REFILE-UPDATE 2-Lloyds offers bondholders olive branch with cash, exchange offer
By Aimee Donnellan and Steve Slater
LONDON, March 6 (IFR) - Lloyds Banking Group is offering bondholders who helped rescue the bank five years ago the chance to swap into new debt that meets capital rules, and is giving thousands of retail investors the chance to cash in their holdings.
Lloyds, 33% owned by the UK taxpayer, said on Thursday it was making the massive bond exchange and repurchase offer to align its capital base with new European rules, and to give investors the chance to reduce uncertainty around their holdings.
The lender is offering institutional investors the chance to swap up to £5 billion of their bonds for the new instruments. Retail investors are being offered cash to motivate them to exit.
Lloyds surprised investors last month when it said it could buy back at face value £8.4 billion ($14 billion) of bonds it issued to strengthen its capital in 2009, because new European rules mean they are now unlikely to count towards its capital buffers.
The instruments, known as enhanced capital notes (ECNs), look relatively low risk against the current market backdrop and pay high annual interest of between 6% and 16%, so are an attractive investment. Hedge funds and asset managers are big holders of the bonds, but there are also up to 130,000 retail investors.
The bonds had traded at a substantial premium to their issue price, but their value fell by as much as nine points after last month's warning from Lloyds. Once the exchange was announced the securities recovered some of those losses, rallying by as much as four points on Thursday.
For Lloyds, the new rules could make them worthless in bolstering its capital if the bank hits trouble. Under the terms of their sale, that would allow it to buy them back at face value.
It is offering to swap them for new additional Tier 1 instruments that will convert into Lloyds shares if the bank's common equity Tier 1 ratio falls below 7%. The current ECNs only convert if core capital falls below 5%.
BALANCE SHEET IMPACT
Lloyds said it will take an accounting charge of about £1 billion in the first half of this year, based on a full take-up of the offer. That would knock 0.4 percentage points off its common equity Tier 1 ratio.
But the bank will save money from lower future interest payments, which it said would boost its net interest margin by 5 basis points this year.
It will pay annual interest of between 6.375% and 7.875% on the new bonds, compared to an average coupon of 9.3% on the ECNs.
Lloyds said the offer to institutions and retail investors was being made at "a price consistent with current trading prices," although many of those prices have fallen in the last three weeks.
Mark Taber, a campaigner for retail bondholders, last week wrote to Lloyds urging a fair deal and saying it would be "irresponsible and short-termist" of the bank to say it could buy back the bonds at their face value.
"The cash offers look a bit low on some of them, which when combined with the implied threat to try and scare you, people will feel there's a bit of bully boy stuff going on here I think," Taber said on Thursday.

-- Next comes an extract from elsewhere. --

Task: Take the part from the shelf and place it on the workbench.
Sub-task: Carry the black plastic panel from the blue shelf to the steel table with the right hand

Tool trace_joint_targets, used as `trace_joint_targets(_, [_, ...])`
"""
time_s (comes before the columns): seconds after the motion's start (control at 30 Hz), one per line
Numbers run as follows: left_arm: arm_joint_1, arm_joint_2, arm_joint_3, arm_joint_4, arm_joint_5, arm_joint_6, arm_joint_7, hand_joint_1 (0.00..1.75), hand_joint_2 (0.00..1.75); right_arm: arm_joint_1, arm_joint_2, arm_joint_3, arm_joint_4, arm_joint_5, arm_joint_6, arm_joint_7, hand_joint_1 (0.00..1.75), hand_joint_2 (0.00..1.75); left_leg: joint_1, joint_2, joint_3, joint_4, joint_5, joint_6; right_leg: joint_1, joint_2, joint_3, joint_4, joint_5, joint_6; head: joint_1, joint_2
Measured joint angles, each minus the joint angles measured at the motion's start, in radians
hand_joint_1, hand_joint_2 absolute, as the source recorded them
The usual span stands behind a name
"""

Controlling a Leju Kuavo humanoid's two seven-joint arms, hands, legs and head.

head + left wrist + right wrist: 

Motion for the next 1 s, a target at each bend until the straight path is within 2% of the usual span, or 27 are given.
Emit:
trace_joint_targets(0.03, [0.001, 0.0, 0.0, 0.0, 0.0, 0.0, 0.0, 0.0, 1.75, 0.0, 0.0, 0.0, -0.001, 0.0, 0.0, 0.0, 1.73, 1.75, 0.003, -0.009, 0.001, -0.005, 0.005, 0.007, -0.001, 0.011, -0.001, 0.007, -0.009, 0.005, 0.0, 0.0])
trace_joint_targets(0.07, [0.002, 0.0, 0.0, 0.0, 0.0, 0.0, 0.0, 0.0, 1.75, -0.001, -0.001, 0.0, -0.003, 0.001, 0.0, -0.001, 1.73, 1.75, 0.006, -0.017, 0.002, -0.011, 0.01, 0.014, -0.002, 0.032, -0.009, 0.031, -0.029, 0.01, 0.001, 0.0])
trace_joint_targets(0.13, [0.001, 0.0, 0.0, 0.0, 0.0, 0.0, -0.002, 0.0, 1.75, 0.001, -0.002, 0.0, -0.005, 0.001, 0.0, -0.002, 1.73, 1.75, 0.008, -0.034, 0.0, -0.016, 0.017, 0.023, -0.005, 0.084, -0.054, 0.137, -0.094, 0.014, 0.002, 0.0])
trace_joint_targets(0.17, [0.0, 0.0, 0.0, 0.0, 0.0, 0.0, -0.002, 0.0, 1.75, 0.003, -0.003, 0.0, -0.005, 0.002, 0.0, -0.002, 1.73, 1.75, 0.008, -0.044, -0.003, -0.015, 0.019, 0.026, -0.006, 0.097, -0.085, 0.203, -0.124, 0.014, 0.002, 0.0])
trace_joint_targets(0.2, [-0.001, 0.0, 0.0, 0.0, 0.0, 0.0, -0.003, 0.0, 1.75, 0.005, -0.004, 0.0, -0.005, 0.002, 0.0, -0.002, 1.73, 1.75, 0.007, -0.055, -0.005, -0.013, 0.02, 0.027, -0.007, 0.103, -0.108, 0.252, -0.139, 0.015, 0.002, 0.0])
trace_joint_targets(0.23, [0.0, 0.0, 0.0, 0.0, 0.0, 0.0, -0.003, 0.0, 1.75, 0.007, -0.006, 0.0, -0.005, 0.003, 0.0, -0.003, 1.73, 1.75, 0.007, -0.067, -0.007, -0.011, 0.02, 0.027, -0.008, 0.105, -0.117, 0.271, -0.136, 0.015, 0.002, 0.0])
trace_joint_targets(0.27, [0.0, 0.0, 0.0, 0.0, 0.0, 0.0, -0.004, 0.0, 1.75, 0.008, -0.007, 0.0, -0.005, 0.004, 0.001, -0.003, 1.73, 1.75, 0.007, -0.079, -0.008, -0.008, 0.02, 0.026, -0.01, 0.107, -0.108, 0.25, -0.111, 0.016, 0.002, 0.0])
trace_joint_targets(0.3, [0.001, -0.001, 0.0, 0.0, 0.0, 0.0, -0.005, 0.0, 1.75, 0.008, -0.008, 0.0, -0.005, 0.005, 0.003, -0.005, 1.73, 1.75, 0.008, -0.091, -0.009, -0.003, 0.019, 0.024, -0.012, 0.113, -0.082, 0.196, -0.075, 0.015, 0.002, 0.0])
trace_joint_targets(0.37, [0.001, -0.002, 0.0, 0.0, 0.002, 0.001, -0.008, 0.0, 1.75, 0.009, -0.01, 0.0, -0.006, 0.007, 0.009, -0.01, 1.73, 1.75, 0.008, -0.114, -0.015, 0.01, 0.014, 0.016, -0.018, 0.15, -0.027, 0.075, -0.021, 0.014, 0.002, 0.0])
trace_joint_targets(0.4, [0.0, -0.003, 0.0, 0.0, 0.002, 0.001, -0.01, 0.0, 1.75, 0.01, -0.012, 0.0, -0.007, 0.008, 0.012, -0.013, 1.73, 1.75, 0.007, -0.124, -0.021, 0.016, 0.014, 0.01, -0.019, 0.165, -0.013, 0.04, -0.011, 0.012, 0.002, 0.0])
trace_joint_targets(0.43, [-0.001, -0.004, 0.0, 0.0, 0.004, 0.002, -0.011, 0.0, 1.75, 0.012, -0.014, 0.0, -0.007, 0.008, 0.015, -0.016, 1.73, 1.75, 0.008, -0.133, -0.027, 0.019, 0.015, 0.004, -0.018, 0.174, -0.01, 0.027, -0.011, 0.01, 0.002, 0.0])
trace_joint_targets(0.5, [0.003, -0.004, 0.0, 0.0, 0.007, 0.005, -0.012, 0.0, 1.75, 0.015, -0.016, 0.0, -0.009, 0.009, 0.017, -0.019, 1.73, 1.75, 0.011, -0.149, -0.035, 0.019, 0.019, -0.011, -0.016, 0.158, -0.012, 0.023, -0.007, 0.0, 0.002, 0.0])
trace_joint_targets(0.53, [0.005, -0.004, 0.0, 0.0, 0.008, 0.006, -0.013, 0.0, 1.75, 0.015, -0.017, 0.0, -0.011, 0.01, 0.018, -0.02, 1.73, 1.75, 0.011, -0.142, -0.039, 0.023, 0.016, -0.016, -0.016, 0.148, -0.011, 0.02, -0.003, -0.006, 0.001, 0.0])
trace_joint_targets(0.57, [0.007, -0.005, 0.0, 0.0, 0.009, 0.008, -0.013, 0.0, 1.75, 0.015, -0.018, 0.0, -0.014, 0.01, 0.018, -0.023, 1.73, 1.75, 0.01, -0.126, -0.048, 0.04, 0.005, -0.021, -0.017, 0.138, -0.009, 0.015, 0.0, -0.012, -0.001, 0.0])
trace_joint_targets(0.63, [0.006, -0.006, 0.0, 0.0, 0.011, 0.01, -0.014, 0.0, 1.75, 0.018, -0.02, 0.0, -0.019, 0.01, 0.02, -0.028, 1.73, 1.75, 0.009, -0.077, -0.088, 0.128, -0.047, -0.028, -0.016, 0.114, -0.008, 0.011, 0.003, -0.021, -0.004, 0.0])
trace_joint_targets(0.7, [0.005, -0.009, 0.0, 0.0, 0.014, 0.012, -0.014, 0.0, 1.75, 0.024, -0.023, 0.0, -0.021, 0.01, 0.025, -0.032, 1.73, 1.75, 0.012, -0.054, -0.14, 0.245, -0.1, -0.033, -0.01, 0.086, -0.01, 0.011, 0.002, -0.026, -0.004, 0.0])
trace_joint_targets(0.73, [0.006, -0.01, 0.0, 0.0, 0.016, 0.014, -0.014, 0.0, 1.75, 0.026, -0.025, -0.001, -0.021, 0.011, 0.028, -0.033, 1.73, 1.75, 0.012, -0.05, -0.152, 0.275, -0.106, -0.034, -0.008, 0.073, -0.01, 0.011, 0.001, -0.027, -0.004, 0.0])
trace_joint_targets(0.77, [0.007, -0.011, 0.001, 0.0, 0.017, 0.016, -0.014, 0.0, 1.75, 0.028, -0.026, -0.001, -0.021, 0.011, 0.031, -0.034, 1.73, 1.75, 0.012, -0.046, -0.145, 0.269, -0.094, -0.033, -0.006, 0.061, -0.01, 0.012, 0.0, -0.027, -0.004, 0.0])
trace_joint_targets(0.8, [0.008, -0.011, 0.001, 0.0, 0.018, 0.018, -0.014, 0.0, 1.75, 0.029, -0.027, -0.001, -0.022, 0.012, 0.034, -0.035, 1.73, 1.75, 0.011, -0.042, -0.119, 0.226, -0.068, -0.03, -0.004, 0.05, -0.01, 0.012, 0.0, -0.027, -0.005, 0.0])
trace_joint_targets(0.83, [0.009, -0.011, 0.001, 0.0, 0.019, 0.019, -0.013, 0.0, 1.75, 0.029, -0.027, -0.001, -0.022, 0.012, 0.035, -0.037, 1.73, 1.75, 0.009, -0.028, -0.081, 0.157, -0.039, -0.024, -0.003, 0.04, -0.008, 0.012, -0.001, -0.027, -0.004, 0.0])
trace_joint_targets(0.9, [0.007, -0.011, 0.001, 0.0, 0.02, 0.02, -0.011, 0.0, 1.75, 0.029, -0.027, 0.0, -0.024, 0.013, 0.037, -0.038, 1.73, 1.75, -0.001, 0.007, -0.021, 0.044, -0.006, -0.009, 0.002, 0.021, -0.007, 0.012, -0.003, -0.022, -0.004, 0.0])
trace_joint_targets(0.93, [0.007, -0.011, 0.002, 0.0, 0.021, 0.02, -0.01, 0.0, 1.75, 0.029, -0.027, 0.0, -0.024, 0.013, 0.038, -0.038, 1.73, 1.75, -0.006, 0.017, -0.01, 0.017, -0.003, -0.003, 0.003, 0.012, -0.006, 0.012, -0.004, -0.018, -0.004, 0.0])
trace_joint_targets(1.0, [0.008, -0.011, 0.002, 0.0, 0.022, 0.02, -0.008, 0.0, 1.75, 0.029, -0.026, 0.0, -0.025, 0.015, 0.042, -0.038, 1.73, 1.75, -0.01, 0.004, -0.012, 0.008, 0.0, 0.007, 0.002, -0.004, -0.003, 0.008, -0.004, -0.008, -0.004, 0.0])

"This is basically an offer a bank makes just before they stick the knife in," a banker said.
Additional Tier 1 bonds are first in the line of fire if Lloyds runs into difficulty, which could lead to coupon deferrals on the perpetual instruments.
Despite the riskier elements of these trades, investors from around the globe have been scrambling to buy similar deals from the likes of Nationwide and Barclays.
Lloyds, which last month reported a profit for the first time in three years, is not the first bank to harden its stance on high-interest paying bonds that may no longer have any use in bolstering capital. Credit Suisse last month fired a similar warning shot.
Banks can save annual interest costs, but upsetting bondholders could prove damaging for future fundraising.
Due to the mammoth scale of the task Lloyds has hired a team of banks to assist, with Bank of America Merrill Lynch, Lloyds and Goldman Sachs taking the top line as global coordinators for euro and sterling offers, Deutsche Bank and UBS acting as joint-lead dealer managers, and Barclays, BNP Paribas, Citigroup, Credit Agricole CIB, Credit Suisse, HSBC, JP Morgan and Morgan Stanley acting as joint dealer managers.
On the dollar transaction, Bank of America Merrill Lynch and Goldman Sachs are global coordinators. Barclays, Lloyds and Morgan Stanley are joint lead dealer managers while BNP Paribas, Citigroup, Deutsche Bank, HSBC, JP Morgan and UBS are joint dealer managers.